:: Your task ::
Print all of the data exactly, but drop the pictures.

:: Collected data ::
☆ ☆ ☆ ☆ ☆ ☆ ☆
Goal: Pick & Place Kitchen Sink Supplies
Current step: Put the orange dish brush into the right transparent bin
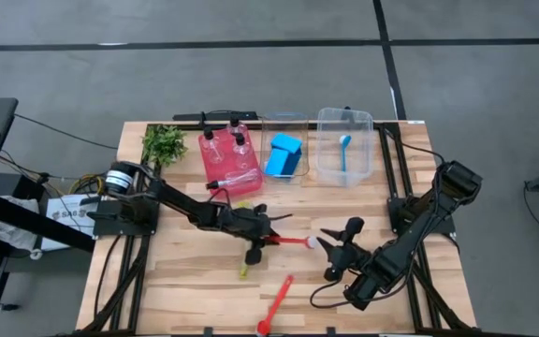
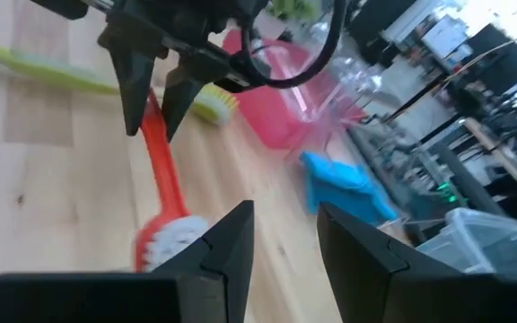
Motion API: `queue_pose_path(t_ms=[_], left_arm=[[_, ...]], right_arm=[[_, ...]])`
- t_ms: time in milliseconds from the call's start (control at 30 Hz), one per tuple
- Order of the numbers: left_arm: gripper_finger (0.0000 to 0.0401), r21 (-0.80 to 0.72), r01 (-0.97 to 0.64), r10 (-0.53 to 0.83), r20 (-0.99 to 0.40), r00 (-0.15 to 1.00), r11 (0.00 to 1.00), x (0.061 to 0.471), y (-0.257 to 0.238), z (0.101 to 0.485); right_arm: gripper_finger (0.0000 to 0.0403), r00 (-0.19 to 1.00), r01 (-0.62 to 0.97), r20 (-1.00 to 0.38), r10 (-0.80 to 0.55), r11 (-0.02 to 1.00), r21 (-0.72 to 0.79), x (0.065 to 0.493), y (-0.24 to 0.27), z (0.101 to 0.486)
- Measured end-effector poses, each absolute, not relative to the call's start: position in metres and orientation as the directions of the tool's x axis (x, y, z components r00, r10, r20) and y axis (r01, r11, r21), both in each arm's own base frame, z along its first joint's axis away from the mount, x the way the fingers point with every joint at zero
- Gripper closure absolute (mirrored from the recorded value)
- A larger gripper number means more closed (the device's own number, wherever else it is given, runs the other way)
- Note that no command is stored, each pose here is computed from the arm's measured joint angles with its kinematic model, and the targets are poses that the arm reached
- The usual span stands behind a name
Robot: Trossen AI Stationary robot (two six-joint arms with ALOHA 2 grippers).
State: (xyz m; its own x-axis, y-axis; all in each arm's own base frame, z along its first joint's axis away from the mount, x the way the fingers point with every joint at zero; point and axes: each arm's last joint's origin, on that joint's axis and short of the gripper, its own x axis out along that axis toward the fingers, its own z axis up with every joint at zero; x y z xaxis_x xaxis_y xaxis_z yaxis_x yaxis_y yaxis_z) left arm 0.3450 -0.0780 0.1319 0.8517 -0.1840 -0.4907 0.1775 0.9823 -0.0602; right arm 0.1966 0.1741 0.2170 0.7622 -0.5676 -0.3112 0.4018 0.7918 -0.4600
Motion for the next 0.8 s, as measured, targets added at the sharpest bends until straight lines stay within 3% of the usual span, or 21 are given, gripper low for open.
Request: queue_pose_path(t_ms=[267, 533, 800], left_arm=[[0.0317, -0.045, -0.068, 0.048, -0.351, 0.935, 0.997, 0.339, -0.074, 0.174], [0.031, -0.005, -0.293, 0.287, -0.182, 0.94, 0.956, 0.323, -0.079, 0.22], [0.031, 0.059, -0.263, 0.269, -0.161, 0.95, 0.963, 0.314, -0.098, 0.226]], right_arm=[[0.0285, 0.79, 0.43, -0.236, -0.565, 0.786, -0.444, 0.199, 0.185, 0.236], [0.0284, 0.794, 0.504, -0.229, -0.563, 0.82, -0.27, 0.209, 0.187, 0.249], [0.0275, 0.696, 0.635, -0.217, -0.684, 0.728, -0.258, 0.232, 0.153, 0.239]])
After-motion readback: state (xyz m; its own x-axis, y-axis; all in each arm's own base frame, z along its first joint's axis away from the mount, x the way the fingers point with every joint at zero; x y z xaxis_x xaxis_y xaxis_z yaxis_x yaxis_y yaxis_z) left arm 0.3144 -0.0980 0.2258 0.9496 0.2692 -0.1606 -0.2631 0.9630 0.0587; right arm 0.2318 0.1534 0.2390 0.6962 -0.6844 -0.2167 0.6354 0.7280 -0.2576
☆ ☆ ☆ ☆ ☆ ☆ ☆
:: Solution below ::
Goal: Pick & Place Kitchen Sink Supplies
Current step: Put the orange dish brush into the right transparent bin
Motion API: `queue_pose_path(t_ms=[_], left_arm=[[_, ...]], right_arm=[[_, ...]])`
- t_ms: time in milliseconds from the call's start (control at 30 Hz), one per tuple
- Order of the numbers: left_arm: gripper_finger (0.0000 to 0.0401), r21 (-0.80 to 0.72), r01 (-0.97 to 0.64), r10 (-0.53 to 0.83), r20 (-0.99 to 0.40), r00 (-0.15 to 1.00), r11 (0.00 to 1.00), x (0.061 to 0.471), y (-0.257 to 0.238), z (0.101 to 0.485); right_arm: gripper_finger (0.0000 to 0.0403), r00 (-0.19 to 1.00), r01 (-0.62 to 0.97), r20 (-1.00 to 0.38), r10 (-0.80 to 0.55), r11 (-0.02 to 1.00), r21 (-0.72 to 0.79), x (0.065 to 0.493), y (-0.24 to 0.27), z (0.101 to 0.486)
- Measured end-effector poses, each absolute, not relative to the call's start: position in metres and orientation as the directions of the tool's x axis (x, y, z components r00, r10, r20) and y axis (r01, r11, r21), both in each arm's own base frame, z along its first joint's axis away from the mount, x the way the fingers point with every joint at zero
- Gripper closure absolute (mirrored from the recorded value)
- A larger gripper number means more closed (the device's own number, wherever else it is given, runs the other way)
- Note that no command is stored, each pose here is computed from the arm's measured joint angles with its kinematic model, and the targets are poses that the arm reached
- The usual span stands behind a name
Robot: Trossen AI Stationary robot (two six-joint arms with ALOHA 2 grippers).
State: (xyz m; its own x-axis, y-axis; all in each arm's own base frame, z along its first joint's axis away from the mount, x the way the fingers point with every joint at zero; point and axes: each arm's last joint's origin, on that joint's axis and short of the gripper, its own x axis out along that axis toward the fingers, its own z axis up with every joint at zero; x y z xaxis_x xaxis_y xaxis_z yaxis_x yaxis_y yaxis_z) left arm 0.3450 -0.0780 0.1319 0.8517 -0.1840 -0.4907 0.1775 0.9823 -0.0602; right arm 0.1966 0.1741 0.2170 0.7622 -0.5676 -0.3112 0.4018 0.7918 -0.4600
Motion for the next 0.8 s, as measured, targets added at the sharpest bends until straight lines stay within 3% of the usual span, or 21 are given, gripper low for open.
Request: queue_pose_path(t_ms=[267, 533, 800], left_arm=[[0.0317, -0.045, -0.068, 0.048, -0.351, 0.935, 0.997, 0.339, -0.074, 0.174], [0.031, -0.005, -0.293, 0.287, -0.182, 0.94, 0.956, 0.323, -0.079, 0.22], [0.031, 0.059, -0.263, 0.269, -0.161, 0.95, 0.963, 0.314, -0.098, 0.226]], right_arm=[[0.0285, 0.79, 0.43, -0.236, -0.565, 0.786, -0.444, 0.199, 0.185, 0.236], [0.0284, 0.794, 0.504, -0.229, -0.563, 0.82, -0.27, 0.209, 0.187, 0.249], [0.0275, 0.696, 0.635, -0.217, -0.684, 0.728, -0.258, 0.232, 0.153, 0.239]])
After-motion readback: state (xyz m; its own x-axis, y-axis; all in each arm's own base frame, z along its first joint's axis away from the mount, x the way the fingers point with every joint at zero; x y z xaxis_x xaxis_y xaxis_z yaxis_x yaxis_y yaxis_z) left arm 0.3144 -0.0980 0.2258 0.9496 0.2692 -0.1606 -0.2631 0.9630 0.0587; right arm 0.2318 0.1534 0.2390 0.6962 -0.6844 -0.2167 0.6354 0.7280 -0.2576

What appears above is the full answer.